From next week I’ll probably be posting snippets from my rewrites/first draft of Rebellion, but for this week I thought I’d post of little bit of the description of Carithno I wrote a few weeks ago. It’s where pretty much all of Rebellion is set, so it makes sense that it would get it’s own little introduction!
WIPpet Wednesday (in case you’re not familiar) is the weekly blog-hop hosted by Emily Witt in which a group of writers share a snippet from their WIP that somehow relates to the date! Join us here!
Today’s WIPpet math is nice and simple: 3 paragraphs because it’s now March!
The city was built upon itself, layer after layer of stone and crumbling mortar that stretched towards the mountainous castle and cold, clear sky with greedy, stubby tendrils. More windows than one could possibly count poked out from between the rocky walls of these structures, most looking out over only the winding closes so narrow those hurrying through them were forced to press their bodies against the walls if someone tried to pass. Small patches of garden sprouted atop the flat roofs that would soon enough make way for more storeys. The city grew upwards, not outwards, and had since its beginnings.

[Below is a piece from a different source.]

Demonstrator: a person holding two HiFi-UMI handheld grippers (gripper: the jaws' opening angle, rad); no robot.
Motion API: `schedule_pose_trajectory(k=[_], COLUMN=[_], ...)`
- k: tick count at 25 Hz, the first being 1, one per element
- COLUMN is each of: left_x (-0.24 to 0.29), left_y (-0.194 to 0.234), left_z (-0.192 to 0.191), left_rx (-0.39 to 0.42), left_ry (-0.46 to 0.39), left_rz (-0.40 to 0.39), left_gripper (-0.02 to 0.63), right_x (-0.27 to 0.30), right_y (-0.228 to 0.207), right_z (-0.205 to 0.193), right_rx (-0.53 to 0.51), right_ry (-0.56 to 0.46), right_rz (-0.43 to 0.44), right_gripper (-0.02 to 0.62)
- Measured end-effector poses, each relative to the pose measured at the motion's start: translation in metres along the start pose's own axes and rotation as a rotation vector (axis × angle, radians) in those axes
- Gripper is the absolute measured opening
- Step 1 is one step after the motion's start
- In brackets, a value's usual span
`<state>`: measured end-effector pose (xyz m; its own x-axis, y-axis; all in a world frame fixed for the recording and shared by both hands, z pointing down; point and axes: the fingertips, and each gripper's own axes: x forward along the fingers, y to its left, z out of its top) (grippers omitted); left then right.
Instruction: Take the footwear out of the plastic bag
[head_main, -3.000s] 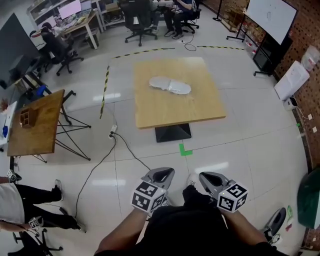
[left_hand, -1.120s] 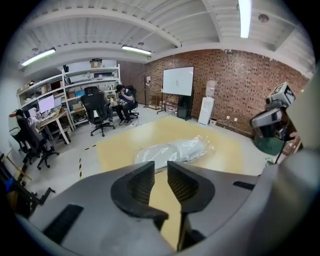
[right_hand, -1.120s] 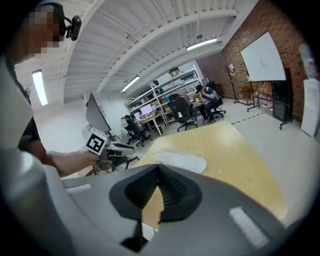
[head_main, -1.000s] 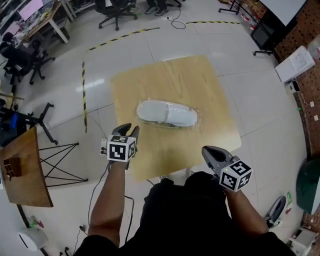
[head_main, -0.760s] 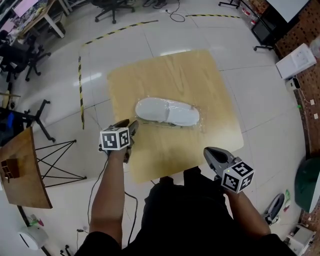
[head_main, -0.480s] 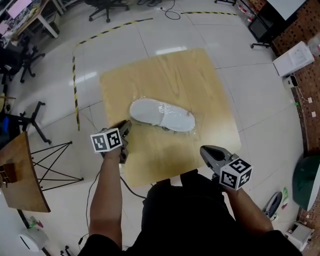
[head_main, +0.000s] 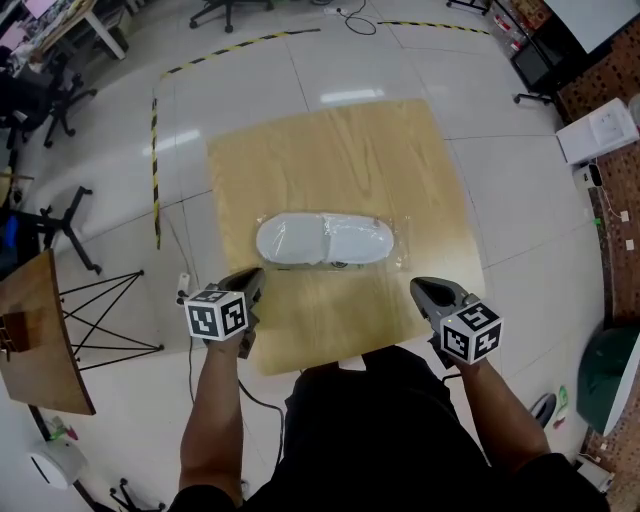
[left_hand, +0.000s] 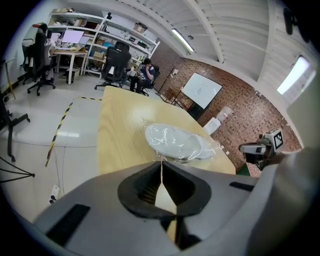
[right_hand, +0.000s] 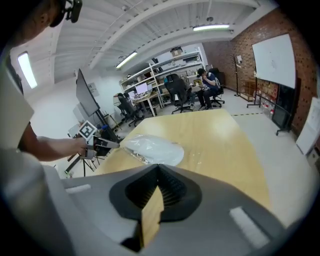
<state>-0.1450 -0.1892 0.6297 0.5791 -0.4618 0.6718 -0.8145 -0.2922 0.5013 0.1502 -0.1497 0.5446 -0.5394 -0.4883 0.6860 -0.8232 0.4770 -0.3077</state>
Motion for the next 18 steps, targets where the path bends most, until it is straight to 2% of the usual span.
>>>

The rocky mountain that formed the structure of the palace was backed to its west by steep, sheer cliffs that stretched high into the sky above it, impossible to clamber up or down. These cliffs defined the city’s northern and western borders, whilst the sheer cliffs and plunging waterfall into the sea to the south, and the thick, wild forest to the west which few men dared to enter and no one had attempted to clear formed the other natural borders. The river rushed through the city on its journey from the higher mountains to the sea, snaking its way through the valley that had been shaped millenniums earlier by a much larger river of ice and frozen rock, its waterways pushing with life and boats of all manner – trade and homes alike.

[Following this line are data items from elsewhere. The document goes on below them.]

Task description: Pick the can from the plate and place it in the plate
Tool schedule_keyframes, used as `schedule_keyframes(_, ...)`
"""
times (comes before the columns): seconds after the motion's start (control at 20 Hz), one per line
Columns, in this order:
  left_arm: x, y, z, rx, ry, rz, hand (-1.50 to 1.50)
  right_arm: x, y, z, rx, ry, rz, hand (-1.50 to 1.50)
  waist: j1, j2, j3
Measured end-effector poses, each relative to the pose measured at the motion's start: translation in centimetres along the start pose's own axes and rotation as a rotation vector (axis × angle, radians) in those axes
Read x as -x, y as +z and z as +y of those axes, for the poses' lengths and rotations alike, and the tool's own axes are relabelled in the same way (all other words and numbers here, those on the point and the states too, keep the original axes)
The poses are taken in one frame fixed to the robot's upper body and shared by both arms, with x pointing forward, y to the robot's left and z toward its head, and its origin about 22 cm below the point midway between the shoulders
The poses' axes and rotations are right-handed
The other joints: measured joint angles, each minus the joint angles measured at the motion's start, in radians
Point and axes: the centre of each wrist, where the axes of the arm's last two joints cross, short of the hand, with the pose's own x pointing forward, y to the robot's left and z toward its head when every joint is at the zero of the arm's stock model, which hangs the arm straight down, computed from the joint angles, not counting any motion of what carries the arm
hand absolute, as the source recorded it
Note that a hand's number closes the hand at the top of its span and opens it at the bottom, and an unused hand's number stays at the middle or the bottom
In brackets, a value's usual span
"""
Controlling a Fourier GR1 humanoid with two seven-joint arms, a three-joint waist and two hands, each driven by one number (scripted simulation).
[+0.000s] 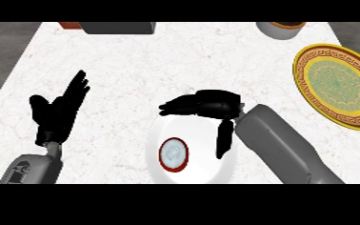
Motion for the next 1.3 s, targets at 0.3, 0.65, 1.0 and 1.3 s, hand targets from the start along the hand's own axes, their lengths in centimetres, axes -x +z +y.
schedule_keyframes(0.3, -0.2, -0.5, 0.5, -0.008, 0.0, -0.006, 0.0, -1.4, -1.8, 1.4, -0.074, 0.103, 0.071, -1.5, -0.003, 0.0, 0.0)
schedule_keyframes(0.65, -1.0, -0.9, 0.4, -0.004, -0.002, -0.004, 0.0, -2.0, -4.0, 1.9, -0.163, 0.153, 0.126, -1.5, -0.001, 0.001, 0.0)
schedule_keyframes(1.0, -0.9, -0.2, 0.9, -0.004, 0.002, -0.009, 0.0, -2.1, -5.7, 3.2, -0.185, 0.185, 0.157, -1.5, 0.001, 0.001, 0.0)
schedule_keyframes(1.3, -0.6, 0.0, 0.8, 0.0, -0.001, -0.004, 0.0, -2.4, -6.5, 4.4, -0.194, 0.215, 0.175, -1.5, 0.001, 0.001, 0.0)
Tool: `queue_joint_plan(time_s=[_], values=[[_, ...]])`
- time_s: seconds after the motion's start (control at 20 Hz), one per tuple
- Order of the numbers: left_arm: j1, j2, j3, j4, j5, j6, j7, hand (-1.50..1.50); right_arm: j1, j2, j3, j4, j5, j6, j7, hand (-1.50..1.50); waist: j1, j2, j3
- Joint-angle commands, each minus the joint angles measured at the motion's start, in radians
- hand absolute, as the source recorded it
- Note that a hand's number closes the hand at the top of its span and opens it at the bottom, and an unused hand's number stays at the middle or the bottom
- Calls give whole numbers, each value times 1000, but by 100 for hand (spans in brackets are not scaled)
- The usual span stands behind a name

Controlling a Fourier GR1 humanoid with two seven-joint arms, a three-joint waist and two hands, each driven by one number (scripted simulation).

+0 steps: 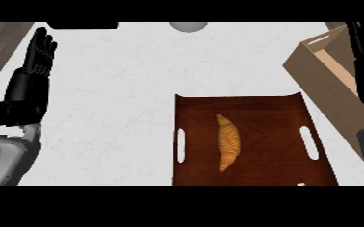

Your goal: Pick the croissant from the tray and place it in the cardboard box

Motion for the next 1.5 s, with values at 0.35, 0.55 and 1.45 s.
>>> queue_joint_plan(time_s=[0.35,0.55,1.45], values=[[137,-125,15,-11,180,-20,142,0,425,-188,6,42,404,-237,127,150,-48,43,-6],[195,-128,-5,-85,190,-30,170,0,560,-79,70,-113,592,-439,31,-150,-10,28,2],[113,-169,-21,-47,151,-41,211,0,437,-444,310,-734,636,136,1030,-150,26,43,1]])
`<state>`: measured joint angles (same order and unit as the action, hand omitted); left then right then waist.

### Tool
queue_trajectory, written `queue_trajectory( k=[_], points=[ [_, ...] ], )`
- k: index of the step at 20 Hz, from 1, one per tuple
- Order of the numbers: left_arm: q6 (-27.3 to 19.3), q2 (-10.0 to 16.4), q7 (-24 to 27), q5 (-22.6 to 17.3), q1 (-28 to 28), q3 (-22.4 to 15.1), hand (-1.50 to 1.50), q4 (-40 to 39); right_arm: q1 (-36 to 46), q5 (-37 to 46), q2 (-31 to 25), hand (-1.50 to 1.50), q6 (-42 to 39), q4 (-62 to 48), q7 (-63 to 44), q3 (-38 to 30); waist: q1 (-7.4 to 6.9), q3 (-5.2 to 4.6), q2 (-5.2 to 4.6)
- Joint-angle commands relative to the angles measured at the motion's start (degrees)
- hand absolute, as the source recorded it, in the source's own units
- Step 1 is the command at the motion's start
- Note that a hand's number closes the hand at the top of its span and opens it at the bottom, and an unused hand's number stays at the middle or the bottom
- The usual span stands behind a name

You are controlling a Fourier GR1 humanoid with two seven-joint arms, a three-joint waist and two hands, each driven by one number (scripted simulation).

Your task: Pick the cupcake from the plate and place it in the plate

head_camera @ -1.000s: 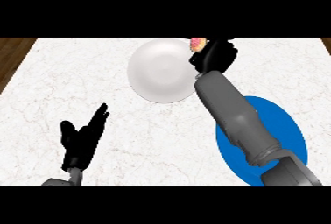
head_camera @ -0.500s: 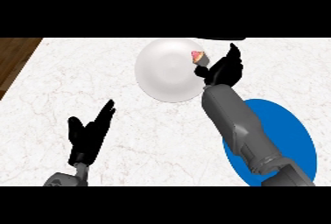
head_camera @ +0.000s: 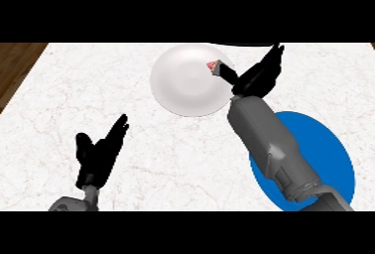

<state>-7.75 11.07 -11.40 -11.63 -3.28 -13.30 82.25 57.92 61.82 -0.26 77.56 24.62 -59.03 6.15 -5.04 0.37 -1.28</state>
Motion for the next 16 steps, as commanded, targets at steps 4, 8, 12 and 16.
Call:
queue_trajectory(
  k=[4, 8, 12, 16],
  points=[
    [1.19, 0.56, 0.19, -0.74, 1.79, 1.23, 0.0, -2.33, -8.06, -6.85, 0.25, -1.5, 8.06, 14.15, -2.88, 9.68, 1.28, -0.27, 0.89],
    [-0.11, -0.56, -0.85, -0.82, 1.25, 1.81, 0.0, -1.25, -14.17, -10.27, 0.26, -1.5, 8.14, 22.53, -4.49, 19.61, 1.99, -0.29, 0.97],
    [0.19, -0.55, 1.14, 0.12, 0.21, 2.94, 0.0, -5.19, -21.44, -10.66, 0.26, -1.5, 8.2, 29.61, -5.93, 28.89, 3.51, -0.35, 1.16],
    [0.73, -0.71, 1.03, -0.5, 1.43, 3.77, 0.0, -4.88, -24.18, -8.47, 0.26, -1.5, 8.24, 30.5, -8.57, 34.19, 3.95, -0.42, 1.38]
  ],
)
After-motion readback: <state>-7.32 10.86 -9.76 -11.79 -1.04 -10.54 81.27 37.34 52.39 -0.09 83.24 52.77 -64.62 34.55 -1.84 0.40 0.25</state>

Some of the larger homes looked out over the more scenic parts of the river, alive with restaurants and well-dressed market stalls, or perhaps even glimpsed the forest or the tips of the mountains beyond the city walls, but the inhabitants knew that soon enough even those views would give way to more maze-like alleys as the city continued its upwards growth. Some of the structures in the valley were ten or eleven storeys high, looking down on the rest of the thriving city from a dizzying height. Even these structures, however, were not high enough to overlook the huge stone bridge that spanned the length of the city, crossing over the winding closes and stacked buildings beneath and slanting gradually upwards as it went. It had been built long before even the city itself, and so many of the houses were built into the ancient bridge’s framework. Whereas once it had provided passage over the gaping ravine for those visiting the palace of Carithno, dug deep into the rock of a small mountain shaped by the glacier’s force, now the bridge provided safe and clean passage by horse or cart for those too important to navigate the streets below, those destined only for the palace and its grounds.